Hundreds of supporters are rallying in front of the Supreme Court as the Justices are in the midst of hearing two landmark cases for LGBT equality this week. There are many cases to be made against marriage discrimination — not least of which is the fact that it’s unconstitutional. On top of that, however, mounting scientific evidence also suggests that eliminating discriminatory practices against LGBT individuals will have significant health benefits for a community that has traditionally been vulnerable to health disparities.
Here are three ways that promoting policies that ensure LGBT equality will improve our nation’s health:
1. The children of LGBT parents will grow up healthier. Just last week, the American Academy of Pediatrics formally endorsed marriage equality, citing the significant benefits in store for the children who grow up with same-sex parents. According to the group, those children will be able to take advantage of the “social and legal status social and legal status that civil marriage conveys to their parents.” Ultimately, it’s in the best interests of children for them to grow up in families that are acknowledged to be just as equal as any other family — rather than imparting harmful messages to kids that their parents somehow aren’t good enough. During this morning’s oral argument over California’s ban on same-sex marriage, Justice Anthony Kennedy spoke to this issue, noting that children of same-sex parents “want their parents to have full recognition and status” and the “voice of those children” is important.
2. LGBT couples will be able to more easily able to access health benefits. Fortunately, Obamacare will prevent insurance companies from discriminating against Americans based on gender identity or sexual orientation — but that still doesn’t mean LGBT Americans are always able to access the health care they need. The Defense of Marriage Act has continued to prevent same-sex couples from being able to enjoy all of the legal protections that other Americans can access through their spouses, including health insurance. Without access to those benefits, some LGBT individuals are forced to either purchase costly insurance plans on the individual marketplace or simply go without health care altogether. Compared to heterosexual people, LGBT individuals are less likely to have health benefits, less likely to seek medical treatment, and more likely to delay getting essential prescription medications.

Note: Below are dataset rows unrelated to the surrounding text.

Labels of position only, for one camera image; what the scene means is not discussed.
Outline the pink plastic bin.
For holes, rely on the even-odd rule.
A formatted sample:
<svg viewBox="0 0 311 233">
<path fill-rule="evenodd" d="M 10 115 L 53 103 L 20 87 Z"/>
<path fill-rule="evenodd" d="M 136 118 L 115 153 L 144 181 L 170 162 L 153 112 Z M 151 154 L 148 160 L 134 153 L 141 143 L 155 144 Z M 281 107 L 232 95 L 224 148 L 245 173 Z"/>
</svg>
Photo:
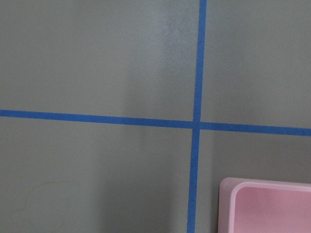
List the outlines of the pink plastic bin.
<svg viewBox="0 0 311 233">
<path fill-rule="evenodd" d="M 307 183 L 225 178 L 219 188 L 220 233 L 309 233 Z"/>
</svg>

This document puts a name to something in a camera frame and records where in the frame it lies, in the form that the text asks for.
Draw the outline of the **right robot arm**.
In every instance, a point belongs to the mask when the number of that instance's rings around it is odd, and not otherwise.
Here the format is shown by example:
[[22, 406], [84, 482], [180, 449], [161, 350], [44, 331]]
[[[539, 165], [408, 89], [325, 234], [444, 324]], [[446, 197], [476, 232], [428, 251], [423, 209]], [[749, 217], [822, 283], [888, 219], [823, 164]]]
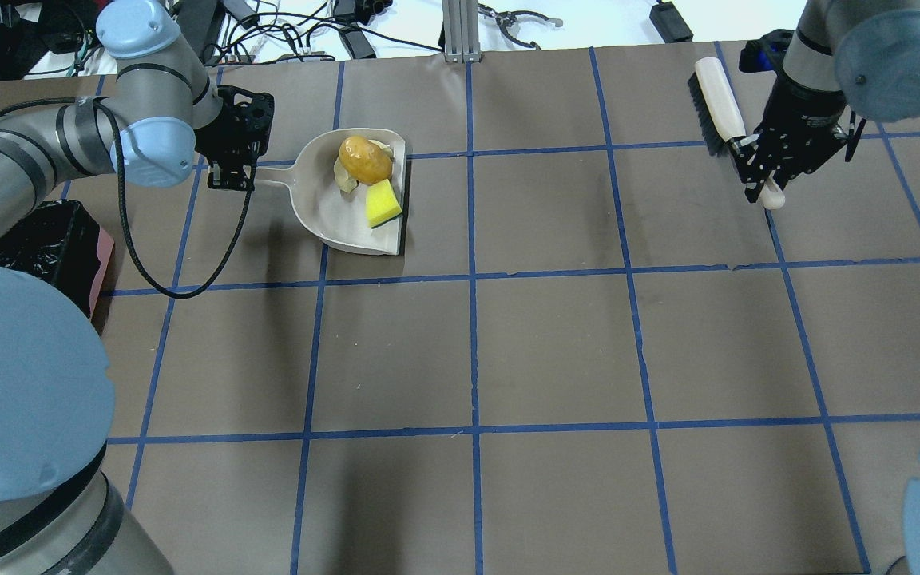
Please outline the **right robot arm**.
[[859, 571], [920, 574], [920, 1], [810, 1], [749, 41], [725, 133], [766, 208]]

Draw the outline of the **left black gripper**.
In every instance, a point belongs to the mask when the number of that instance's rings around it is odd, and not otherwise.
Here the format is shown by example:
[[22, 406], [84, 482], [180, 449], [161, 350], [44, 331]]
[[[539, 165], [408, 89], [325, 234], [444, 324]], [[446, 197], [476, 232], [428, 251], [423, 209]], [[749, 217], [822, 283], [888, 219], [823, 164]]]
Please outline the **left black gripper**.
[[208, 187], [251, 192], [258, 161], [269, 147], [275, 98], [237, 86], [219, 86], [219, 113], [195, 131], [195, 150], [208, 161]]

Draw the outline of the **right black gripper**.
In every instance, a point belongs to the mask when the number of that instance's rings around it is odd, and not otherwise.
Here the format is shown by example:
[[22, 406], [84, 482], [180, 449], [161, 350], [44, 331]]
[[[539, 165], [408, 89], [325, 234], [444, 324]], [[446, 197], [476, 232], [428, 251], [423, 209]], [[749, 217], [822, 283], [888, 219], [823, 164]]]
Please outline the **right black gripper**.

3. The decreased societal stigma will benefit LGBT individuals’ mental health. In addition to the American Academy of Pediatrics, several other major medical organizations — including the American Psychological Association, the American Medial Association, the American Psychiatric Association, and the National Association of Social Workers — have all come out in support of marriage equality because of the significant mental health benefits it will afford to LGBT Americans. Significant research has documented the toll that discrimination takes on mental health, as well as the positive effects of LGBT individuals being able to come out in a supportive society. The harassment, victimization, and stigmatization of the LGBT community all contribute to the negative psychological effects of discrimination — but advancing equitable policies could help reverse some of that damage.